What's really appealing about "Good Ol' Freda" is that not only are you getting a fan's perspective of the birth and demise of the biggest foursome to ever hit music, but Freda managed to have a bird's eye view regarding everything concerning the band. She knew each member personally, was friends with each of their parents, and was the main source of communication between the band and their families back home while they were touring. Freda just had a normal job with extraordinary circumstances.
During the film's 86-minute duration, you're taken from the band's incarnation in Liverpool in 1961 to The Beatles going their separate ways in the late 60s to Freda's resignation from Apple Records in 1972 due to wanting to start a family of her own. Freda reveals fascinating details regarding the job she acquired at the tender age of 17. She mentions the countless times she used to see The Beatles perform at The Cavern Club with Pete Best, the drummer before Ringo Starr, starting the official fan club, witnessing The Beatles play at the Empire Theatre and knowing that they finally made it, being there through Beatlemania, having to dodge questions regarding the relationships of the band members, and enjoying every minute of what would be a dream job for just about anyone.

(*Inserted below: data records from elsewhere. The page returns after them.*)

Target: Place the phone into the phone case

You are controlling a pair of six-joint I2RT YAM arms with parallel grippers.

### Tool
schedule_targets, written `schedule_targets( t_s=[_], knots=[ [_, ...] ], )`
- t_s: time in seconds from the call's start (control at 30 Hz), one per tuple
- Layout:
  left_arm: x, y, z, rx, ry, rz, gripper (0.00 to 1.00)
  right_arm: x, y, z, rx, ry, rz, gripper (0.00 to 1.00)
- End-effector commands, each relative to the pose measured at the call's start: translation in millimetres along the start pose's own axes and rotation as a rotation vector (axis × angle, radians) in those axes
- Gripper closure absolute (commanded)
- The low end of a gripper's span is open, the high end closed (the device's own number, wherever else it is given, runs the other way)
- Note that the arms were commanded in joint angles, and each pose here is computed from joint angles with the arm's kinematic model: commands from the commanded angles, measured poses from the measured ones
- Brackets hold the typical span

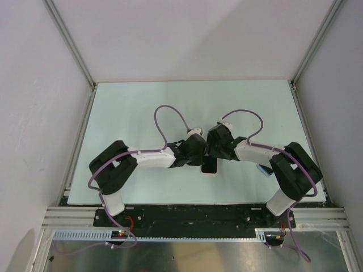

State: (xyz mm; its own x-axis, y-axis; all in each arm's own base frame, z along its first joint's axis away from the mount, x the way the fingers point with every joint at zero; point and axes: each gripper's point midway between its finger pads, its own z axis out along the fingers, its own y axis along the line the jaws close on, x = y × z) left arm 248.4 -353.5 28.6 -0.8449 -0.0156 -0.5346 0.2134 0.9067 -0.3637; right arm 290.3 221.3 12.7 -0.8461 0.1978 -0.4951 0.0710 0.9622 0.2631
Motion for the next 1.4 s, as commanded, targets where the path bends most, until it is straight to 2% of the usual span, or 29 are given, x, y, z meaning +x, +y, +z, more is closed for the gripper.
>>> schedule_targets(
  t_s=[0.0,0.23,0.5,0.7,0.93,1.1,1.37],
  knots=[
    [28,0,-23,0.047,0.137,0.007,0.99,67,-45,33,0.120,0.174,-0.042,0.33],
    [-7,9,-50,0.025,0.037,-0.044,0.88,42,-14,32,-0.048,0.136,-0.078,0.33],
    [-62,84,-71,-0.154,-0.129,-0.254,0.80,36,44,36,-0.290,0.178,-0.200,0.33],
    [-76,100,-60,-0.167,-0.099,-0.292,0.80,54,81,25,-0.441,0.216,-0.277,0.33],
    [-62,100,-51,-0.150,-0.030,-0.276,0.82,57,75,23,-0.395,0.220,-0.283,0.34],
    [-55,99,-52,-0.150,-0.025,-0.273,0.82,37,61,21,-0.315,0.172,-0.207,0.33],
    [-34,98,-49,-0.198,-0.023,-0.276,0.81,-8,49,-7,-0.239,0.032,-0.144,0.31]
  ],
)
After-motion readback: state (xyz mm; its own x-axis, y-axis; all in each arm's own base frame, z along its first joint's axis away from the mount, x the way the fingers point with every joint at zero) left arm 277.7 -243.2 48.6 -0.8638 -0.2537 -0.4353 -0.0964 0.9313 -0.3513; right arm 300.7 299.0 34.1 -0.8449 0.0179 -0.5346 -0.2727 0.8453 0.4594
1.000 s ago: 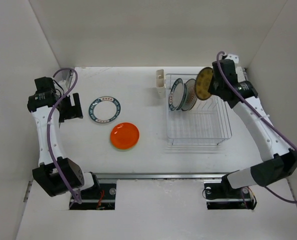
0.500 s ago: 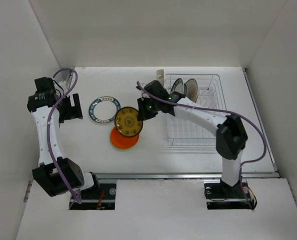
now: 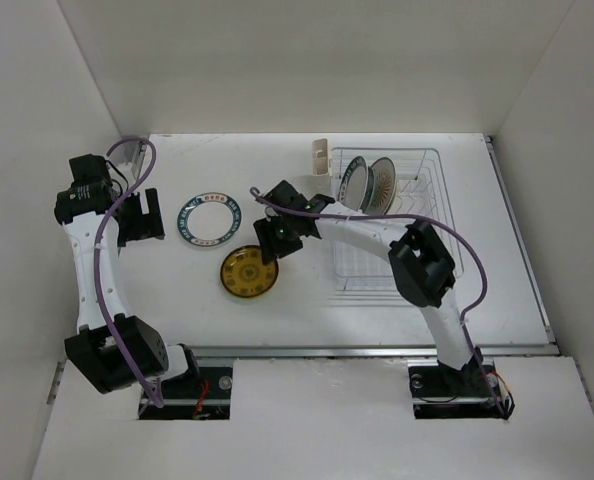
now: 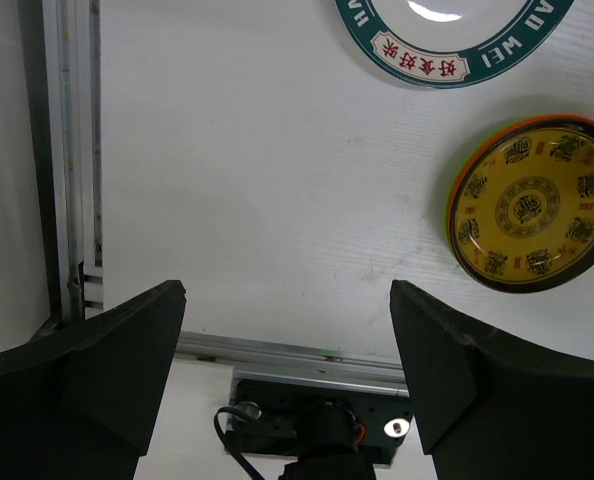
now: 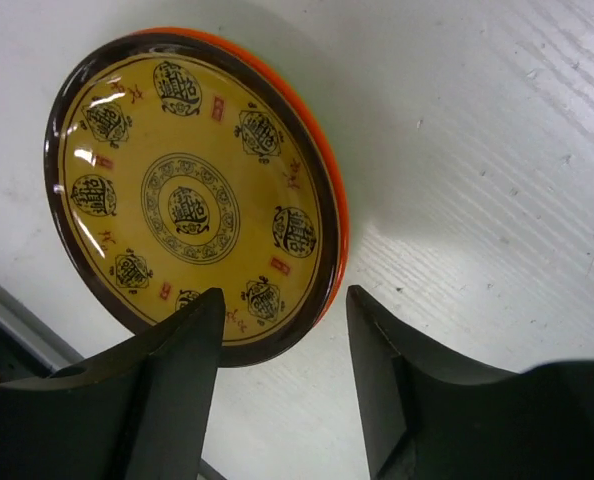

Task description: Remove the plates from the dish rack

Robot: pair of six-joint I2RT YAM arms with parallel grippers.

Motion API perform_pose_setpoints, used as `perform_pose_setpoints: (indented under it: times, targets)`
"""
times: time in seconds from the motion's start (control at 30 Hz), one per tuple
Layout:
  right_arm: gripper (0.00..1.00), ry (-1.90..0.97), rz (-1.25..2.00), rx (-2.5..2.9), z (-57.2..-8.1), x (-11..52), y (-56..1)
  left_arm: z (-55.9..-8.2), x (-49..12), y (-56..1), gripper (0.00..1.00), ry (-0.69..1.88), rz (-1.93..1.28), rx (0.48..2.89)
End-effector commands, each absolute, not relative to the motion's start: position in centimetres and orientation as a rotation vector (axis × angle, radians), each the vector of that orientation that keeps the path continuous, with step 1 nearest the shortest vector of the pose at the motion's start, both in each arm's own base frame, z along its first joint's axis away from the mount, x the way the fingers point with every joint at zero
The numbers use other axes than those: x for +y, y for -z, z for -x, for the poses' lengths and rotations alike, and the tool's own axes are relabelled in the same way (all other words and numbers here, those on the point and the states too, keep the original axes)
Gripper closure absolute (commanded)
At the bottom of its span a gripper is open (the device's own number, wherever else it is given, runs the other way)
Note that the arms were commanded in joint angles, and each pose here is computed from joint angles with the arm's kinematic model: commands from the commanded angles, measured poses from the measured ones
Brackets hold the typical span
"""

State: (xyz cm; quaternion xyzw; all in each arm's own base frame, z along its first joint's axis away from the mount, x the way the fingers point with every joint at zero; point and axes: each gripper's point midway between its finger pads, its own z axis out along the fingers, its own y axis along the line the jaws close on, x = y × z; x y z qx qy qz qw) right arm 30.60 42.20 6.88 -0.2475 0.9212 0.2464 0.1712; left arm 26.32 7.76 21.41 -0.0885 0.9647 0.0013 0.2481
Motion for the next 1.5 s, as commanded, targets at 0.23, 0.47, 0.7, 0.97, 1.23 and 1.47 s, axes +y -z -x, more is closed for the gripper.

The really admirable part of Freda's story is that she always stayed true to herself, the band, and her profession. She's not rich and didn't sell anything Beatles related to anyone. In fact, she gave most of the merchandise she did own away in 1974 by personally handing most of it to Beatles fans. When she was offered money to give details regarding the relationship status of the band members, Freda politely refused. She'd personally go out of her way to get The Beatles to sign autographs for fans and even catered to absurd demands from fan letters including sending locks of hair or having one of them sleep on someone's pillow case before sending it back. Freda had an incredible story to tell and it's quite shocking that she's sat on it for this long.
Despite being extremely informative for its short length, "Good Ol' Freda" feels like it ends a little too soon. The documentary kind of fizzles out once it gets to the band members going their separate ways. Obviously being a Beatles secretary, information was probably pretty scarce on Freda's end especially since she was starting a family during that time. But it would've been nice to hear a bit more about that portion of The Beatles' lives. Were the members happy to be touring as a solo act? Did they miss the glory days of being together as a full band? Did they keep in touch? These are things that aren't covered in the film. On the surface, it seems like a different story but at the same time you find yourself wanting to know more about that segment of their lives since you just learned so much about the first 11 years of their career.
"Good Ol' Freda" feels like a peek behind the curtain of one of the biggest bands in history. Freda was practically considered family by the Apple Records crew and even The Beatles themselves. If this is the last true story of The Beatles, then it’s a remarkable tale full of magnificent triumphs, devotion, sorrow, and maturity.